What the task requires: From the line with "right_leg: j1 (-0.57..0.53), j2" to the line with "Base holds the", retype every line exactly, including those two, and leave out the rest of the data below.

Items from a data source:
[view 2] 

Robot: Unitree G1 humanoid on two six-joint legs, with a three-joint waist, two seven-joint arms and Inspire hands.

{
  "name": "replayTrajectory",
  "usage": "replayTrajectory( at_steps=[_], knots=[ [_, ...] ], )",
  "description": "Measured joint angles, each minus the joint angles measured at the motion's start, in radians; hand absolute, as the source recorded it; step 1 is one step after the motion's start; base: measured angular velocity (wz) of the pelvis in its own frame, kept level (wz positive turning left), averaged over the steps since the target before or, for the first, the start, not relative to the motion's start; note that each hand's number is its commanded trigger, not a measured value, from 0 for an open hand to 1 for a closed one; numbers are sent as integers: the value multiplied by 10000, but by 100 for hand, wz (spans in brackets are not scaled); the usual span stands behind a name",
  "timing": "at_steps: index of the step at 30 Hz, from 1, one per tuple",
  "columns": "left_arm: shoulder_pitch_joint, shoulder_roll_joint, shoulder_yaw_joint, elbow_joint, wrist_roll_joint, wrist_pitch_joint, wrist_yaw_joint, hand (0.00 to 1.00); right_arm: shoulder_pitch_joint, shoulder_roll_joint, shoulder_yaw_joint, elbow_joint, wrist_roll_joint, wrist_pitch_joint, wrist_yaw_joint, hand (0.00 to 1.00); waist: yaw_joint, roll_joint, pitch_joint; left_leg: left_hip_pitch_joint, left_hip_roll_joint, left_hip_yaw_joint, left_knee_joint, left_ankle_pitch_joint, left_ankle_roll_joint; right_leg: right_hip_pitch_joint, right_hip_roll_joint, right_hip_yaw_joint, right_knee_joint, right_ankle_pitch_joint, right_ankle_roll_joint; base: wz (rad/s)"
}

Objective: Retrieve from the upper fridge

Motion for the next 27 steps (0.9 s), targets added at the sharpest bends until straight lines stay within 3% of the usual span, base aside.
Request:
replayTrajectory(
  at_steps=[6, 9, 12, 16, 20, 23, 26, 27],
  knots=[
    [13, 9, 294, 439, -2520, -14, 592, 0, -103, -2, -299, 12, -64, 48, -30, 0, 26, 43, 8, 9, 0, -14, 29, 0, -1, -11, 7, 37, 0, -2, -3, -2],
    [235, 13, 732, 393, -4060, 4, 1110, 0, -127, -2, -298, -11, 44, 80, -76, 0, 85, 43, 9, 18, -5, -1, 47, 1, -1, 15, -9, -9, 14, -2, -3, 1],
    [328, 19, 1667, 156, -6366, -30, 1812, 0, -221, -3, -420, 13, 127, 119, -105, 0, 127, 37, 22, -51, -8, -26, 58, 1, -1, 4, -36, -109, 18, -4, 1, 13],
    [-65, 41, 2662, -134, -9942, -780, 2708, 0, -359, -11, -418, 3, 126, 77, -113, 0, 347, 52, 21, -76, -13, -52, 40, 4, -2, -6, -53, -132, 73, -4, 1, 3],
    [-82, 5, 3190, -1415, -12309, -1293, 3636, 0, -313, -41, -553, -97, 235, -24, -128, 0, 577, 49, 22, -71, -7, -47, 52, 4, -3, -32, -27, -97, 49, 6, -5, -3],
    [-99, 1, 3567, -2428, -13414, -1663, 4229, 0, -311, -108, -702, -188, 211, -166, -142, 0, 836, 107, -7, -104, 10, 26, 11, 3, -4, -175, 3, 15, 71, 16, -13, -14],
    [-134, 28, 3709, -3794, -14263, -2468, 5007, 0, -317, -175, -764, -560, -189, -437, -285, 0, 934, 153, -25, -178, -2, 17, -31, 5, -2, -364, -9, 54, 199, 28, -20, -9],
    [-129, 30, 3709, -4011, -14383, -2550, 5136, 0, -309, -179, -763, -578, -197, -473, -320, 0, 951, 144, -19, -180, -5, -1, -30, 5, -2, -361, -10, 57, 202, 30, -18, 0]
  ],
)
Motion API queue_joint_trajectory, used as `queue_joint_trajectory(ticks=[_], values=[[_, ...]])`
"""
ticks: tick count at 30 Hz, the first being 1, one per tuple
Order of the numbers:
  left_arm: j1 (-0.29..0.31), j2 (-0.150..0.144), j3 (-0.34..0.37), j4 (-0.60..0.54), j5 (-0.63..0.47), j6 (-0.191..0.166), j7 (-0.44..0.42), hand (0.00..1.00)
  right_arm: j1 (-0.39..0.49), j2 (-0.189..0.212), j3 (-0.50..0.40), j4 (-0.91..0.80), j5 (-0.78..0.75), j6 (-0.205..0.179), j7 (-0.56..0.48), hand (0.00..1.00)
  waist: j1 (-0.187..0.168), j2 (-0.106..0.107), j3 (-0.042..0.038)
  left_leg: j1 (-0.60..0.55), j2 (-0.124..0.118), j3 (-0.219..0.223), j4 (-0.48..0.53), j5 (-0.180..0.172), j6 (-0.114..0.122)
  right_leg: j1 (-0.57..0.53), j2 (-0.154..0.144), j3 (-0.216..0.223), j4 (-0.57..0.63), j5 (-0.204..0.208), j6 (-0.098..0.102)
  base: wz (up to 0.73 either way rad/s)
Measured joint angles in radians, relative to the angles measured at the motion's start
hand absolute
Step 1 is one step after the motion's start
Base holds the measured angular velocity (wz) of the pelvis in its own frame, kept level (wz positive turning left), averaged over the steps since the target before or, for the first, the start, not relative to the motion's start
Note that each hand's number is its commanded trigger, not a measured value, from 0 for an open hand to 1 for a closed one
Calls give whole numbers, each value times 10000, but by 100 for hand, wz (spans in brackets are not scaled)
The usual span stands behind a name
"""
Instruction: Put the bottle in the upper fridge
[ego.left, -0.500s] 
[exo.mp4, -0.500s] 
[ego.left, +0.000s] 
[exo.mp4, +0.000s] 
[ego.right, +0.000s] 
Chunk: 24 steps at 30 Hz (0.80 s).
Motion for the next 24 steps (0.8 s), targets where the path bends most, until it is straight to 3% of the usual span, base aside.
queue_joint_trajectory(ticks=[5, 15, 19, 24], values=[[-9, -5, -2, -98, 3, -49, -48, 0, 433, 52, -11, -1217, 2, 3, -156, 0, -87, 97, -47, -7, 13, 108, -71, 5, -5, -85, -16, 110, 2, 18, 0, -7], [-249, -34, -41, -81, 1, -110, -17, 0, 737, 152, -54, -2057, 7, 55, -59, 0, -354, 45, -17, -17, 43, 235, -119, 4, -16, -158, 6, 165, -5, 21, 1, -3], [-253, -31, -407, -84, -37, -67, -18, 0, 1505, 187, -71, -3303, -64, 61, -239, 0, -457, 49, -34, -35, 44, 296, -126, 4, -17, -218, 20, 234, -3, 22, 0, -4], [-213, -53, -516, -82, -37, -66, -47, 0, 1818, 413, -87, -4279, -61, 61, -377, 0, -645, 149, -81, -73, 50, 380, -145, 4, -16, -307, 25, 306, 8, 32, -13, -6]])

Task result:
  right_leg: j1 (-0.57..0.53), j2 (-0.154..0.144), j3 (-0.216..0.223), j4 (-0.57..0.63), j5 (-0.204..0.208), j6 (-0.098..0.102)
  base: wz (up to 0.73 either way rad/s)
Measured joint angles in radians, relative to the angles measured at the motion's start
hand absolute
Step 1 is one step after the motion's start
Base holds the measured angular velocity (wz) of the pelvis in its own frame, kept level (wz positive turning left), averaged over the steps since the target before or, for the first, the start, not relative to the motion's start

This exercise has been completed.